The valley floor crossing is spectacular. This area is called the "Devil's Golf Course", consisting of hard salt-infused mud which, by some physical process, turns into foot-high ridges and spires with sharp peaks of salt crystal. It would be extremely difficult to walk over, but the road is good and gives a sweeping panorama of the whole valley.

Shortly after turning south again, a small wooden sign points to a barely-visible gravel track that leads up the alluvial fan. The first mile or two is in reasonable condition, but after that it gets rockier and the ride gets worse and worse, until even at a walking pace it was too much for Isabelle's back. Just when she was asking me to give up, she spotted a big rock and asked to be left for a while. I was hesitant, but with a gallon of water and one of our two satellite beacons, and within hiking distance of the valley floor, it didn't seem too risky.

I continued on my own, which meant I could go a bit faster. Immediately I came to the crossing of a deep gully, with no real track but just rocks to clamber over. On the far side things improved, but not for long. Another mile of bumping over rocks led to a place where the trail simply disappeared altogether. There was no sign of tyre tracks, and nothing to indicate the route except gully walls about a foot high and fifty feet or so apart. The trail could be anywhere inside them. I tried for a while, and occasionally saw just a single set of tyre tracks which I tried to follow. But time was getting on - we wanted to be across the mountains while there was still plenty of daylight. I decided to quit before I broke anything, and retraced my path to where Isabelle was sitting happily in the shade with a book - her picture shows the returning Jeep, just before the tricky gully crossing. Later, I learned that the tracks had been made by Richard - he had gone another three miles and still found no sign of the former trail. Now that it really needs nowhere, I wonder whether the Park Service will even bother to grade it again.

A short drive took us back to the valley crossing, with a spectacular view of the Artists' Palette. Then it was back to the airport.

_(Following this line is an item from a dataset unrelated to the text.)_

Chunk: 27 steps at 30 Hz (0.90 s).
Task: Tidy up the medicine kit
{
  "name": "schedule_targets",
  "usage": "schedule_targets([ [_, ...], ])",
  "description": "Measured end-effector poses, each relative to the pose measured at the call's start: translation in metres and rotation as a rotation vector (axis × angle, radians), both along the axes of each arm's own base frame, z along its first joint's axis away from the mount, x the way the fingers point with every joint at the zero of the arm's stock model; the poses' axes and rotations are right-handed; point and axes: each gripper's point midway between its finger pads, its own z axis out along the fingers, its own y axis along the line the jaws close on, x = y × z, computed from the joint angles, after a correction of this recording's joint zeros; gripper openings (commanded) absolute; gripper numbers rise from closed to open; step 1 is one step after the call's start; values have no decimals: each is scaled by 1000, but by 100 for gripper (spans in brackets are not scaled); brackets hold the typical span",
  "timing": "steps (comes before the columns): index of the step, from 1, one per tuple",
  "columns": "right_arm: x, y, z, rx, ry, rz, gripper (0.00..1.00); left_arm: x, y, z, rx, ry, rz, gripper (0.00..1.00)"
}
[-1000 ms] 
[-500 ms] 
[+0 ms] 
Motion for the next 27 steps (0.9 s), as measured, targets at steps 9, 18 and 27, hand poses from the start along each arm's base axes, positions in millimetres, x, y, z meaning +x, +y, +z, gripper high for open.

At the weekend the military airspace is generally not in use, which I'd confirmed with Joshua Approach by phone in the morning. That meant we could choose our own route home and avoid the detour via Coaldale. We took off from Furnace Creek and turned more or less towards Bishop, but with a route that took us over our previous day's drive, with a spectacular aerial view of the Racetrack, Hidden Valley and the road up to Lost Burro Mine - hence the aerial picture of the Racetrack which appears in Day 2.

Even so the route has to be chosen carefully. Since the oxygen system in the plane was not working, we could not go higher than 12500 feet except for a short while (30 minutes). But the range that separates the park from the Owens Valley has peaks over 11,000 feet, so it's best to pick a route through one of the passes. And then a route through the high peaks of the Sierra Nevada is needed. For this I climbed to 13,300 feet (staying below the opposite-direction altitude of 13,500 feet) and took the valley which leads northwest from Mammoth Lakes and then to the upper valley of the Tuolomne River. It's spectacular, but you really hope the engine doesn't stop. It should be possible to make it either to the Meadows or down into Owens Valley, but I'd rather not have to find out.

We arrived at Palo Alto airport at the exact time of sunset, the sun dropping finally over the horizon as we flew our final approach. It had been a wonderful weekend, full of discoveries, natural beauty and amazing experiences. We'll definitely be doing it again.